* **What you have to do**
Please output exactly the lines of the material from the first through the line containing "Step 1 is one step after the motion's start", and nothing more.

Information shown below:

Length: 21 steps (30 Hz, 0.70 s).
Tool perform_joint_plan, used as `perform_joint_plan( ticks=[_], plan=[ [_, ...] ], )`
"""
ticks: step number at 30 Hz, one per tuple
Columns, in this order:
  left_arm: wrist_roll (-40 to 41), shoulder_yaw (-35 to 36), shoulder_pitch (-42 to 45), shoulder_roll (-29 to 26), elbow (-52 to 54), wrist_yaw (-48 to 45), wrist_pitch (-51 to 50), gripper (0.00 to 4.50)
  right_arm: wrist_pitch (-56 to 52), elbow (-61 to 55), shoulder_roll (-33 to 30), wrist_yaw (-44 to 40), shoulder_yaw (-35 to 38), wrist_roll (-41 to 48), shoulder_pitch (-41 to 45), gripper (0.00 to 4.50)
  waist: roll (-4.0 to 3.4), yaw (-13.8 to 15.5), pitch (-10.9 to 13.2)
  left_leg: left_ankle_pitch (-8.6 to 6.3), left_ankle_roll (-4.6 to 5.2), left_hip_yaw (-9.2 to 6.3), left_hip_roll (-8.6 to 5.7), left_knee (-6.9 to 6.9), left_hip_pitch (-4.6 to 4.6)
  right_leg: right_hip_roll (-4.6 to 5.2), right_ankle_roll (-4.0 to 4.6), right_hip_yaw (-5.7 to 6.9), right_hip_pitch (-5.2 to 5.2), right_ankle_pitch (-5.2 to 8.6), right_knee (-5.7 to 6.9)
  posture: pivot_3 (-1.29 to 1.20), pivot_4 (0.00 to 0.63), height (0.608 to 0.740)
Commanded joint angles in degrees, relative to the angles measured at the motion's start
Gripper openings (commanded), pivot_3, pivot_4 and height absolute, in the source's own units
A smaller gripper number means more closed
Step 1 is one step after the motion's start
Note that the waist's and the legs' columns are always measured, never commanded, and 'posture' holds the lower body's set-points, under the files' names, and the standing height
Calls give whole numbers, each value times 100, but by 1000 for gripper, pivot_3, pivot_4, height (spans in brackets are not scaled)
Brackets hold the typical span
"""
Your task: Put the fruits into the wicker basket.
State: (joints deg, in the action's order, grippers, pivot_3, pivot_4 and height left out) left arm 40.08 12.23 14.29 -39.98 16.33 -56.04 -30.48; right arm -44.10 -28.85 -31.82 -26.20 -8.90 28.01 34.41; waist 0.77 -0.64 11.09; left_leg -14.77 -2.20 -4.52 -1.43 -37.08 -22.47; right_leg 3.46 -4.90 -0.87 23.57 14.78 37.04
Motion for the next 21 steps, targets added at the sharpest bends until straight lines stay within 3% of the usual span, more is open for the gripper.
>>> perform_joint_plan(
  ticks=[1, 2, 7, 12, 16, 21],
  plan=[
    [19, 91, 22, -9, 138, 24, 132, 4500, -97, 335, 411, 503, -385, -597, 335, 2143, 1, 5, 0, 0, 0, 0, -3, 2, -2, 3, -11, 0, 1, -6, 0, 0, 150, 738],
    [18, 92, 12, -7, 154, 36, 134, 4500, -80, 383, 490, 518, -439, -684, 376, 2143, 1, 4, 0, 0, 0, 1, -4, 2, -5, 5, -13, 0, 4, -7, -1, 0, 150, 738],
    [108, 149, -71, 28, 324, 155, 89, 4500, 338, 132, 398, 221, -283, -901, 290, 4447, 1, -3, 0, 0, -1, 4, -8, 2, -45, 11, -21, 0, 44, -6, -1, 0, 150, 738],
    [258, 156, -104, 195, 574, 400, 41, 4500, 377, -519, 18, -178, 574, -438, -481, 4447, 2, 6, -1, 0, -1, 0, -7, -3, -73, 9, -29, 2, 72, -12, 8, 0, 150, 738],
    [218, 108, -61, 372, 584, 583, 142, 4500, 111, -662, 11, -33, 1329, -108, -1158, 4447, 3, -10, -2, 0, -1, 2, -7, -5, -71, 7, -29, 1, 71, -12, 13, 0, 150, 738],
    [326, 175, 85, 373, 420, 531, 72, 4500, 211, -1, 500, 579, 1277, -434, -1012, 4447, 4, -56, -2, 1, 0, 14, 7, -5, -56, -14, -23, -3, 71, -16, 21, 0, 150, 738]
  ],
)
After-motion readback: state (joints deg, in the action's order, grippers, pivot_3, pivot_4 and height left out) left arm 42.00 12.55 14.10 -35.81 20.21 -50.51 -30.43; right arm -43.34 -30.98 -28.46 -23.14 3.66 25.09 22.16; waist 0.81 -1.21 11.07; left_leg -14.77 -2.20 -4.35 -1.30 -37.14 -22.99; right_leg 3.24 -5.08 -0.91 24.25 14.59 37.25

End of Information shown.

* **Task result**
Length: 21 steps (30 Hz, 0.70 s).
Tool perform_joint_plan, used as `perform_joint_plan( ticks=[_], plan=[ [_, ...] ], )`
"""
ticks: step number at 30 Hz, one per tuple
Columns, in this order:
  left_arm: wrist_roll (-40 to 41), shoulder_yaw (-35 to 36), shoulder_pitch (-42 to 45), shoulder_roll (-29 to 26), elbow (-52 to 54), wrist_yaw (-48 to 45), wrist_pitch (-51 to 50), gripper (0.00 to 4.50)
  right_arm: wrist_pitch (-56 to 52), elbow (-61 to 55), shoulder_roll (-33 to 30), wrist_yaw (-44 to 40), shoulder_yaw (-35 to 38), wrist_roll (-41 to 48), shoulder_pitch (-41 to 45), gripper (0.00 to 4.50)
  waist: roll (-4.0 to 3.4), yaw (-13.8 to 15.5), pitch (-10.9 to 13.2)
  left_leg: left_ankle_pitch (-8.6 to 6.3), left_ankle_roll (-4.6 to 5.2), left_hip_yaw (-9.2 to 6.3), left_hip_roll (-8.6 to 5.7), left_knee (-6.9 to 6.9), left_hip_pitch (-4.6 to 4.6)
  right_leg: right_hip_roll (-4.6 to 5.2), right_ankle_roll (-4.0 to 4.6), right_hip_yaw (-5.7 to 6.9), right_hip_pitch (-5.2 to 5.2), right_ankle_pitch (-5.2 to 8.6), right_knee (-5.7 to 6.9)
  posture: pivot_3 (-1.29 to 1.20), pivot_4 (0.00 to 0.63), height (0.608 to 0.740)
Commanded joint angles in degrees, relative to the angles measured at the motion's start
Gripper openings (commanded), pivot_3, pivot_4 and height absolute, in the source's own units
A smaller gripper number means more closed
Step 1 is one step after the motion's start

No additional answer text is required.